Hydrofluoric Acid Burns 

Updated: Feb 06, 2019
Author: Garry Wilkes, MBBS, FACEM; Chief Editor: Joe Alcock, MD, MS 

Overview

Background

Hydrofluoric (HF) acid, one of the strongest inorganic acids, is used mainly for industrial purposes (eg, glass etching, metal cleaning, electronics manufacturing). Hydrofluoric acid also may be found in home rust removers. Exposure usually is unintentional and often is due to inadequate use of protective measures.

Hydrofluoric acid burns are a unique clinical entity. Dilute solutions deeply penetrate before dissociating, thus causing delayed injury and symptoms. Burns to the fingers and nail beds may leave the overlying nails intact, and pain may be severe with little surface abnormality.

Severe burns occur after exposure of concentrated (ie, 50% or stronger solution) hydrofluoric acid to 1% or more body surface area (BSA), exposure to hydrofluoric acid of any concentration to 5% or more BSA, or inhalation of hydrofluoric acid fumes from a 60% or stronger solution. The vast majority of cases involve only small areas of exposure, usually on the digits.

A unique feature of HF exposure is its ability to cause significant systemic toxicity due to fluoride poisoning.

Pathophysiology

The two mechanisms that cause tissue damage are corrosive burn from the free hydrogen ions and chemical burn from tissue penetration of the fluoride ions.

Fluoride ions penetrate and form insoluble salts with calcium and magnesium. Soluble salts also are formed with other cations but dissociate rapidly. Consequently, fluoride ions release, and further tissue destruction occurs.

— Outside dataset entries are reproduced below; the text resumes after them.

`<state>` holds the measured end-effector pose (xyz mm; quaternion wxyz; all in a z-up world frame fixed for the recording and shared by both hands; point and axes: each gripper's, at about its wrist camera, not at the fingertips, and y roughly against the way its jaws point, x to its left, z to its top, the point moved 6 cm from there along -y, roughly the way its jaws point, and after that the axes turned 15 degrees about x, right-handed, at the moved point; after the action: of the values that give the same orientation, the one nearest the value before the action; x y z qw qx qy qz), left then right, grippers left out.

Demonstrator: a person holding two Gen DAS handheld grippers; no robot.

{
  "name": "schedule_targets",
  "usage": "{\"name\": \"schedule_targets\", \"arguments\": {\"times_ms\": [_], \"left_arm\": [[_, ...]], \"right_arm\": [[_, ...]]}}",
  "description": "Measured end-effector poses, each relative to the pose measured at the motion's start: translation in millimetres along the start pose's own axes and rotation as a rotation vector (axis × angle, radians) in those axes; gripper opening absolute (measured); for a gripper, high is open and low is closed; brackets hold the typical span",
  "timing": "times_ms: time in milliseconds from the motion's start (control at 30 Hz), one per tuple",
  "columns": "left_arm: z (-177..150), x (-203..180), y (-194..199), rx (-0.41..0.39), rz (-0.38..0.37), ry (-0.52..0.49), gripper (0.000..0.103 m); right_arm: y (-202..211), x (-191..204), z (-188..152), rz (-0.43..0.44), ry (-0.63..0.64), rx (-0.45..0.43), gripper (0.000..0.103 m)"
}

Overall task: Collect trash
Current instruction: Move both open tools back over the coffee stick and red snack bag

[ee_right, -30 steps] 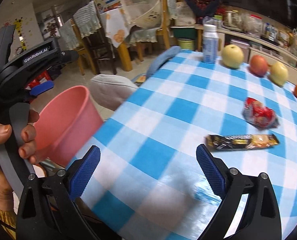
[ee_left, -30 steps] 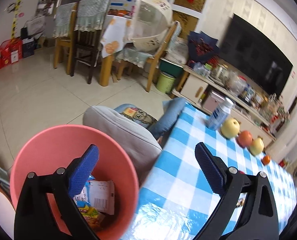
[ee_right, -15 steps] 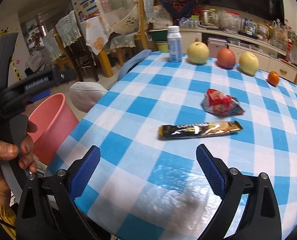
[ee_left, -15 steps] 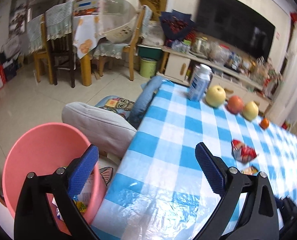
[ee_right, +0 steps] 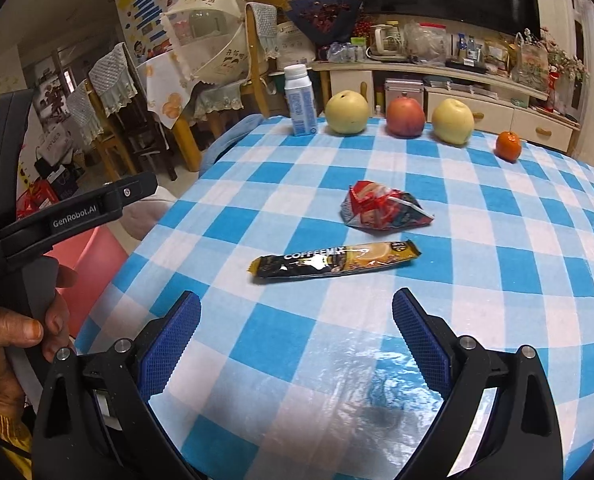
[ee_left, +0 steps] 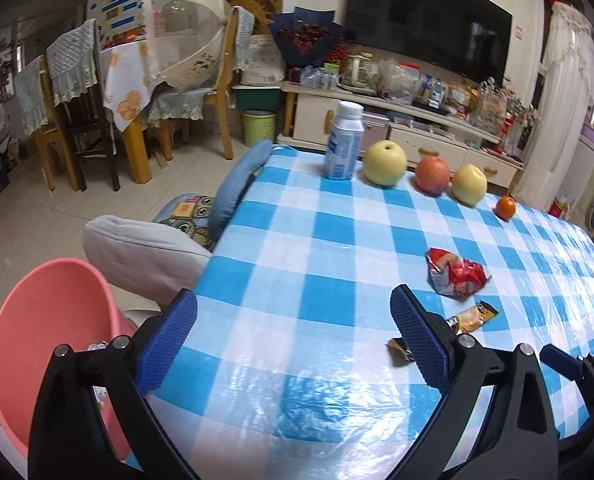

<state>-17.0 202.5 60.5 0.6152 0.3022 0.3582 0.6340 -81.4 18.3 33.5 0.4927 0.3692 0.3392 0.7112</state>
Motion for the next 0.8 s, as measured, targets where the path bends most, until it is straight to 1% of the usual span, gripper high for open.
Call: {"name": "schedule_targets", "arguments": {"times_ms": [100, 200, 367, 467, 567, 700, 800], "left_arm": [[-0.9, -11.9, -2.3, 0.002, 0.0, -0.033, 0.098], [-1.3, -22.3, -4.4, 0.009, -0.017, -0.051, 0.098], [-4.1, -38.9, -12.0, 0.034, -0.042, -0.079, 0.098], [-7.0, -49.3, -17.4, 0.053, -0.044, -0.108, 0.098], [-12.4, -62.5, -24.6, 0.079, -0.032, -0.159, 0.098], [-20.4, -80.9, -34.0, 0.112, -0.018, -0.238, 0.098], [-26.7, -94.3, -40.3, 0.129, -0.007, -0.3, 0.098]], "right_arm": [[2.1, -8.1, -0.4, -0.015, -0.002, -0.005, 0.095], [4.6, -16.0, -1.3, -0.03, -0.003, -0.013, 0.096], [6.6, -30.8, -1.9, -0.052, -0.006, -0.021, 0.095], [6.3, -38.9, -2.6, -0.063, -0.009, -0.018, 0.095], [6.3, -48.7, -3.2, -0.076, -0.012, -0.016, 0.095], [5.6, -68.6, -1.8, -0.133, -0.01, -0.014, 0.095], [3.8, -86.0, 0.2, -0.151, -0.025, 0.001, 0.095]]}}
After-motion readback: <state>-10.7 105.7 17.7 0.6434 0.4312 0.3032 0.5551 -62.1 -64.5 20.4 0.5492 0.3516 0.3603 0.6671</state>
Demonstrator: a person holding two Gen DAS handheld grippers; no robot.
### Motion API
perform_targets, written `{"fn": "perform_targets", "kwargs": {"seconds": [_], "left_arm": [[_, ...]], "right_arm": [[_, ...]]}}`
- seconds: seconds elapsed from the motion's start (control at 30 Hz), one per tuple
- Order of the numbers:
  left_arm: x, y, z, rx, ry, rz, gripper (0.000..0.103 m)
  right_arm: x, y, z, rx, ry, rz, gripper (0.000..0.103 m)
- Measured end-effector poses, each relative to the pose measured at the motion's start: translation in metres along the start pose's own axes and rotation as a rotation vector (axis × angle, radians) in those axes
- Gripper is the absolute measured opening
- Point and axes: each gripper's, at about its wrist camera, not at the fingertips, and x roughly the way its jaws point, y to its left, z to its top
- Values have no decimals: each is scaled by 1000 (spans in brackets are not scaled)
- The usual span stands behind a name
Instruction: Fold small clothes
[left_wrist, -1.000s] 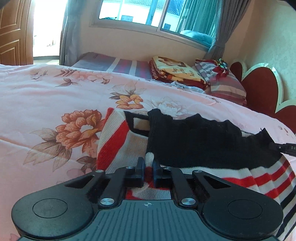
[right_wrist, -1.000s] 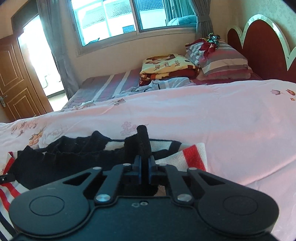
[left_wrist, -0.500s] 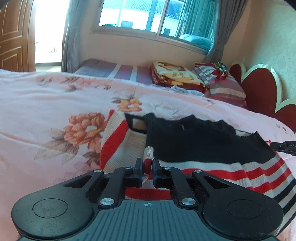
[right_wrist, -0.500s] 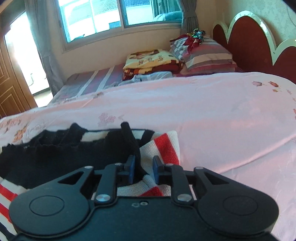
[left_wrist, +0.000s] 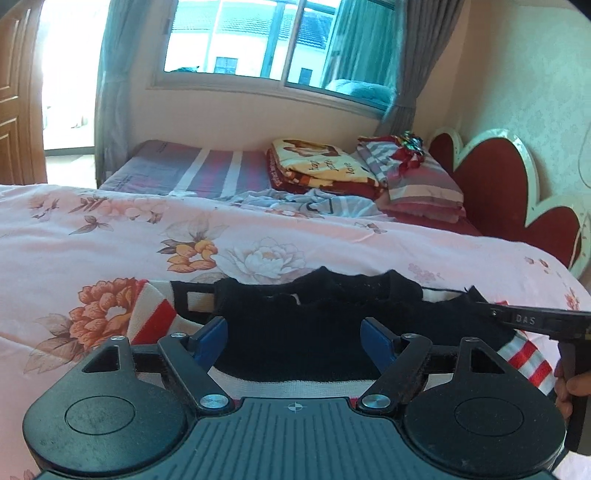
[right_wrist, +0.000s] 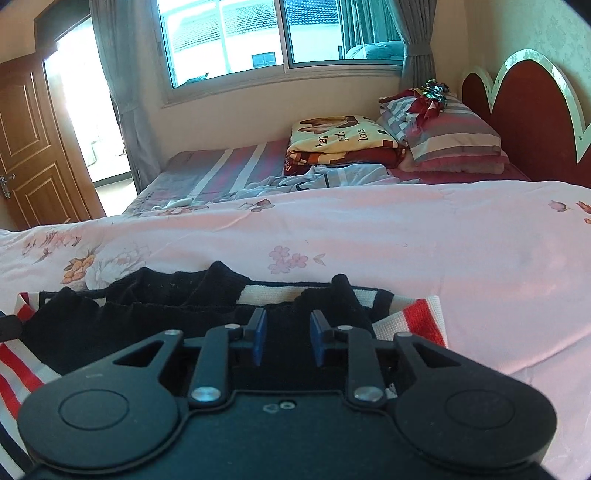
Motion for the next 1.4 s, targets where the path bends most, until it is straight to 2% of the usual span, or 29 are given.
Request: {"fn": "perform_targets", "kwargs": {"seconds": [0.07,0.13,0.23,0.33,0.4,0.43,0.53,0.93,1.07,1.13,1.27,1.33,1.4], "left_arm": [[14,-5,-1,11,37,-18,78],[33,-4,-1,-46,77,-36,78],[60,-3,-2,-79,103,-2,78],[80,-3,-3,-36,116,33,78],[87,-5,-5,30,116,54,79],[87,-7,-6,50,114,59,80],[85,-11,-9,76,103,70,80],[75,-17,-13,121,94,97,81],[65,-20,-11,114,111,101,81],[52,-22,-11,95,113,85,81],[22,-41,-20,152,81,-34,83],[18,-48,-27,187,79,-56,91],[19,-47,-34,197,98,-42,91]], "right_arm": [[5,1,-1,7,18,8,28],[8,6,-1,4,24,24,28],[11,17,0,-56,19,31,32],[16,20,1,-106,15,10,32],[24,12,0,-125,29,-61,32],[28,4,-3,-131,32,-89,29],[26,-9,-11,-128,1,-73,21],[21,-12,-12,-88,-4,-63,22],[11,0,-7,-87,13,-74,28],[-1,7,-7,-67,1,-40,31],[-22,38,-16,-121,1,14,31],[-27,57,-24,-145,18,33,28],[-28,71,-30,-169,39,35,28]]}}
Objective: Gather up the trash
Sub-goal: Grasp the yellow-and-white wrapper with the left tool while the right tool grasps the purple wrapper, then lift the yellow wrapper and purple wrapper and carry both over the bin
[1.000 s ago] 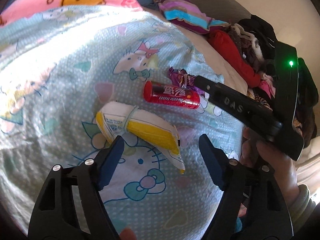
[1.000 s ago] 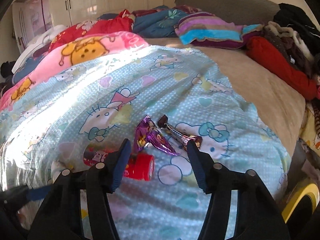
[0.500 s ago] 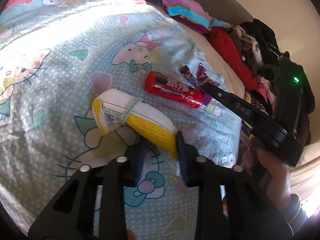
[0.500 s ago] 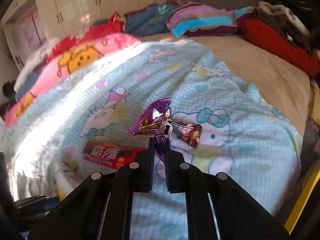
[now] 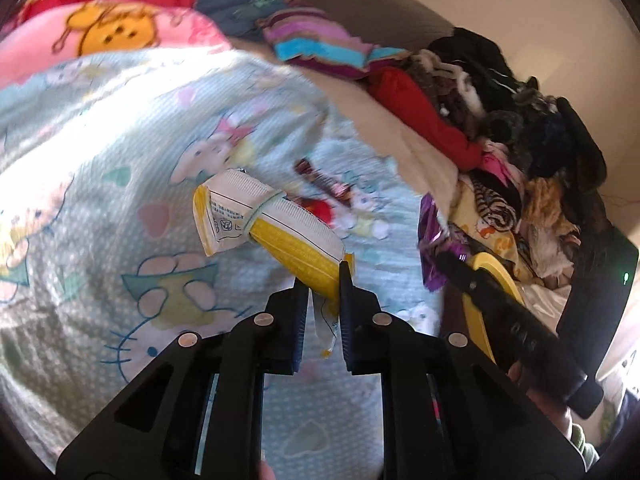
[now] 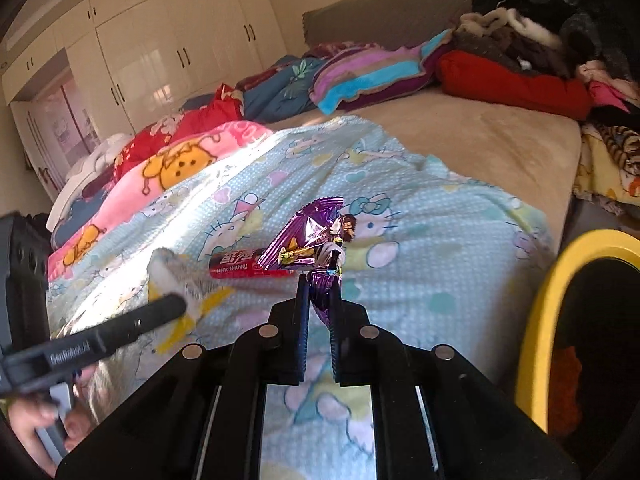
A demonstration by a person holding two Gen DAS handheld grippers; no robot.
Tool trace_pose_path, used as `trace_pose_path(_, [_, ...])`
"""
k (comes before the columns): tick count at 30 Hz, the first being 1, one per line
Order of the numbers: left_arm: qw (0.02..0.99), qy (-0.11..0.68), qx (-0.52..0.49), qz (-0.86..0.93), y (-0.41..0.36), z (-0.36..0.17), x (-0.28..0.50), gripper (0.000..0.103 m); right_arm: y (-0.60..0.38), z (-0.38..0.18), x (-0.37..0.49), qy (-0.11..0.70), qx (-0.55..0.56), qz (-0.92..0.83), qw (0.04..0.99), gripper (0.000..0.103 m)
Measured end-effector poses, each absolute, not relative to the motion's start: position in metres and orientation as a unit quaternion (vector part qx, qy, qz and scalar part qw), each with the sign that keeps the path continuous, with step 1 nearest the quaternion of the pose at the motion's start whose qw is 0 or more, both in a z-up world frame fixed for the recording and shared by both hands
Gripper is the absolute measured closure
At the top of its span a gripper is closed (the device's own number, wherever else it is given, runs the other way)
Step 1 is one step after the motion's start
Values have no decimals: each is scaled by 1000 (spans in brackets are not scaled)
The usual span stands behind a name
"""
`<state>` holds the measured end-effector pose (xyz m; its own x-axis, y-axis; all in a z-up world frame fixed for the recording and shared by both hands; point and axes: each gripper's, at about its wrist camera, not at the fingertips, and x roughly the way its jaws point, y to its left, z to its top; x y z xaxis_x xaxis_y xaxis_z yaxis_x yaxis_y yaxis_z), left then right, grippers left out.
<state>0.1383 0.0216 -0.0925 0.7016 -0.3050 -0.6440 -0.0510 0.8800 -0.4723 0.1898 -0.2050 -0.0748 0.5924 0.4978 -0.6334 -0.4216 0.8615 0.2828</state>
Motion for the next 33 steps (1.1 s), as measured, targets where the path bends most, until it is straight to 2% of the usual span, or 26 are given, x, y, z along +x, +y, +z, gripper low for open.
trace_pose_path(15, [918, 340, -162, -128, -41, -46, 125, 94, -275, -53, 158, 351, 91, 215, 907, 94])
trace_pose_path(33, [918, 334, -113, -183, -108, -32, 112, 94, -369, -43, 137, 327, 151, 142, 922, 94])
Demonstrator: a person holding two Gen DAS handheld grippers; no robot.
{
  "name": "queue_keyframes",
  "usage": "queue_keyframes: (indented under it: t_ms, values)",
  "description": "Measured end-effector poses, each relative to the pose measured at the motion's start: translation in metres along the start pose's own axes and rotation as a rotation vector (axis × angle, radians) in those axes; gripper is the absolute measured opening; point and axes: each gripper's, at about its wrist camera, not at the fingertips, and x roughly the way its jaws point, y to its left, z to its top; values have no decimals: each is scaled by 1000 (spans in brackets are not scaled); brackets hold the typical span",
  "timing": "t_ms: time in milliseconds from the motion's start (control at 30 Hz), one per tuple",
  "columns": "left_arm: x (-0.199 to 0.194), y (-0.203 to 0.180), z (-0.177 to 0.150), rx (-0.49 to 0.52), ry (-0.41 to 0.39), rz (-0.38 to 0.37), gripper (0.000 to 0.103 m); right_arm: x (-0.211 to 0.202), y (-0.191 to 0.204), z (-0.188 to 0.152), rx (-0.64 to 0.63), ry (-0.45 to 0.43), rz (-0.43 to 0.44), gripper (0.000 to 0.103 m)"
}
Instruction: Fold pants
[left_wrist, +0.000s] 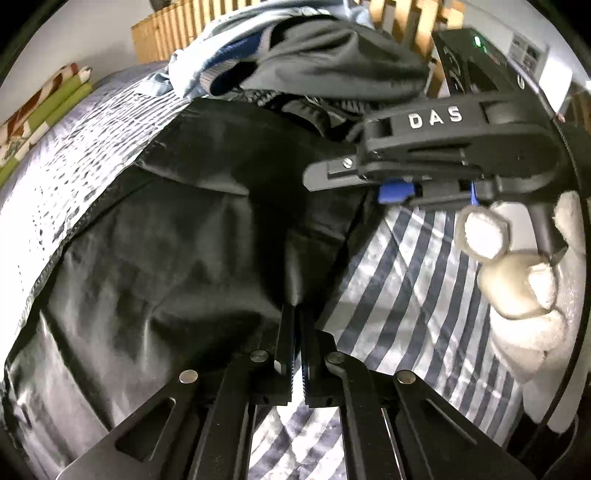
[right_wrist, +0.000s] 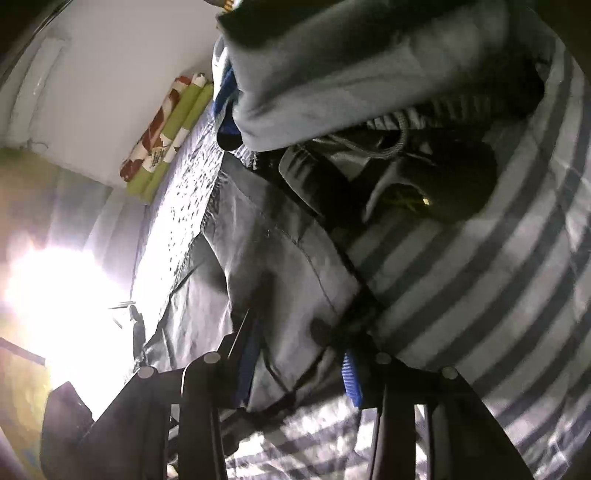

Systemic toxicity occurs secondary to depletion of total body stores of calcium and magnesium, resulting in enzymatic and cellular dysfunction, and ultimately in cell death. Majority of deaths are resulting from cardiac arrhythmias that were precipitated by hypocalcaemia and consequent hyperkalemia.[1, 2]

Epidemiology

US frequency

More than 1000 cases of hydrofluoric acid exposure are reported annually. Actual incidence rate is unknown.

In a review of 15 years' experience with hydrofluoric acid burns at one center, hydrofluoric acid burns accounted for 35 (17%) patients out of 205 who were admitted for chemical burns; all of these patients were men.[3]

Sex

Males are affected more commonly by hydrofluoric acid burns, which reflects occupational patterns.

Age

The majority of hydrofluoric acid exposures occurs in adults.

Prognosis

Prognosis varies depending on burn severity and site. Poor prognosis follows fluoride inhalation.

Local effects of hydrofluoric acid burns include tissue destruction and necrosis. Burns may involve underlying bone. Systemic fluoride ion poisoning from severe burns may be associated with hypocalcemia, hyperkalemia, hypomagnesemia, and sudden death. Deaths have been reported from concentrated acid burns to as little as 2.5% BSA.

 

Presentation

History

Time of exposure to onset of symptoms is related to the concentration of the hydrofluoric acid, as follows:

  • Solutions of 14.5% and higher concentrations immediately produce symptoms.

  • Solutions of 12% may take up to an hour to produce symptoms.

  • Solutions of less than 7% may take several hours before onset of symptoms, resulting in delayed presentation, deeper penetration of the undissociated HF acid, and a more severe burn.

  • Concentrated solutions cause immediate pain and produce surface burns similar to those produced by other common acids (eg, erythema, blistering, necrosis).

Pain typically is described as deep, burning, or throbbing. Pain often is disproportionate to apparent skin involvement.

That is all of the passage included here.